■ What you have to do
The answer must reproduce all of the data below exactly and contain no images.

(Information provided begins)

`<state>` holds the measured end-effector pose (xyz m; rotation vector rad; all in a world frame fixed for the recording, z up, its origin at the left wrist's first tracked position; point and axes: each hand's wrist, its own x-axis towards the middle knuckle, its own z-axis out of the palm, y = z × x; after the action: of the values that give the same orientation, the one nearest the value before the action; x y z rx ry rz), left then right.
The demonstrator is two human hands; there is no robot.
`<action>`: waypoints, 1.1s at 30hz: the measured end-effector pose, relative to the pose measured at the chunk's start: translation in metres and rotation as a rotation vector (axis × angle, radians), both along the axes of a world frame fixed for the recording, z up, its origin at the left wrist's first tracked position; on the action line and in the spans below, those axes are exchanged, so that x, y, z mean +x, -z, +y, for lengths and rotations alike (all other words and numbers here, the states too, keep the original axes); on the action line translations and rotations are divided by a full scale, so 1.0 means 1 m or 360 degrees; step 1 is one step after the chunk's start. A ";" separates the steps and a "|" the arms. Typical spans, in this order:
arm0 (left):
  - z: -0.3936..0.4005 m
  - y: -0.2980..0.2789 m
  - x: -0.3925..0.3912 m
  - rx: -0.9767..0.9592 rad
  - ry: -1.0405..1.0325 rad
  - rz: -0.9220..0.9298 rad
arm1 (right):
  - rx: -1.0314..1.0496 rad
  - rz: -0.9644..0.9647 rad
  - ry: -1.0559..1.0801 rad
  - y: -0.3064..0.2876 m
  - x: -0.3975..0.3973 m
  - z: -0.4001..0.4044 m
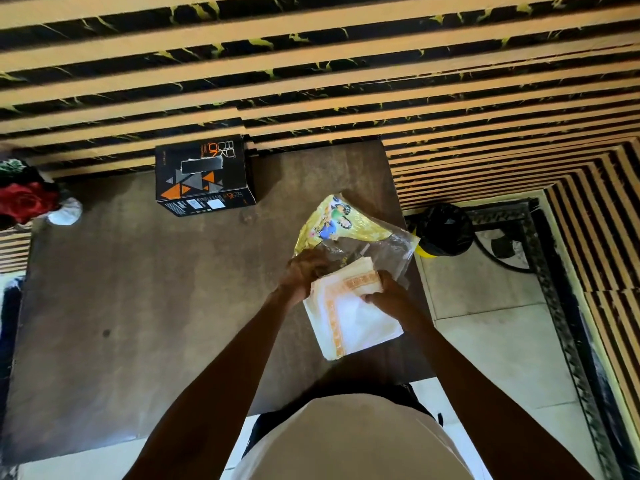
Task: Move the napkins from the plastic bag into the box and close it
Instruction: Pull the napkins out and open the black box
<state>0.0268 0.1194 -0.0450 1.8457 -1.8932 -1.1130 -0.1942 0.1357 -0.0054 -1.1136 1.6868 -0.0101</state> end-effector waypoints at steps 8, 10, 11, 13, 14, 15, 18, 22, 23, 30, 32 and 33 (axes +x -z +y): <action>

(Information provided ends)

■ Written response
`<state>` holds the measured end-effector pose (xyz m; rotation vector rad; all in a world frame fixed for the recording, z up, its origin at the left wrist's first tracked position; point and axes: each hand's wrist, its own x-axis towards the middle knuckle, its own z-axis out of the palm, y = z × x; after the action: of the values that give the same orientation, the one nearest the value before the action; x y z rx ry rz), left then right.
The demonstrator is two human hands; there is no robot.
`<action>`: waypoints, 1.1s at 30hz: the measured end-effector pose, relative to the pose measured at the chunk's start: translation in metres and rotation as a rotation vector (axis × angle, radians), both along the axes of a world frame fixed for the recording, z up, its origin at the left wrist's first tracked position; on the action line and in the spans below, those axes are exchanged, so that x, y, z mean +x, -z, +y, for lengths and rotations alike (all other words and numbers here, the states too, keep the original axes); on the action line translations and rotations are divided by a full scale, so 1.0 means 1 m or 360 degrees; step 1 is one step after the chunk's start. A ";" separates the steps and a "|" the arms. Typical spans, in this order:
arm0 (left):
  - z: -0.3936..0.4005 m
  - y: -0.2980..0.2789 m
  - x: -0.3925..0.3912 m
  - rx: -0.9767..0.9592 rad
  - ry: -1.0405..1.0325 rad
  - rz: -0.9220..0.9298 rad
arm1 (right):
  - rx: -1.0314..1.0496 rad
  - rz: -0.9644..0.9647 rad
  - ry: -1.0559..1.0801 rad
  - y: -0.3064..0.2876 m
  - x: -0.3975..0.3973 m
  - z: -0.4001..0.4044 m
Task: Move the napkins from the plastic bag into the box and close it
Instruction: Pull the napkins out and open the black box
<state>0.0268 0.1194 -0.0450 1.8457 -1.8932 -1.1130 -0.1942 0.1357 -0.0054 -1.1136 1.6868 -0.0101</state> end-effector waypoints at steps 8, 10, 11, 13, 14, 15, 18, 22, 23, 30, 32 and 33 (axes +x -z +y): <action>

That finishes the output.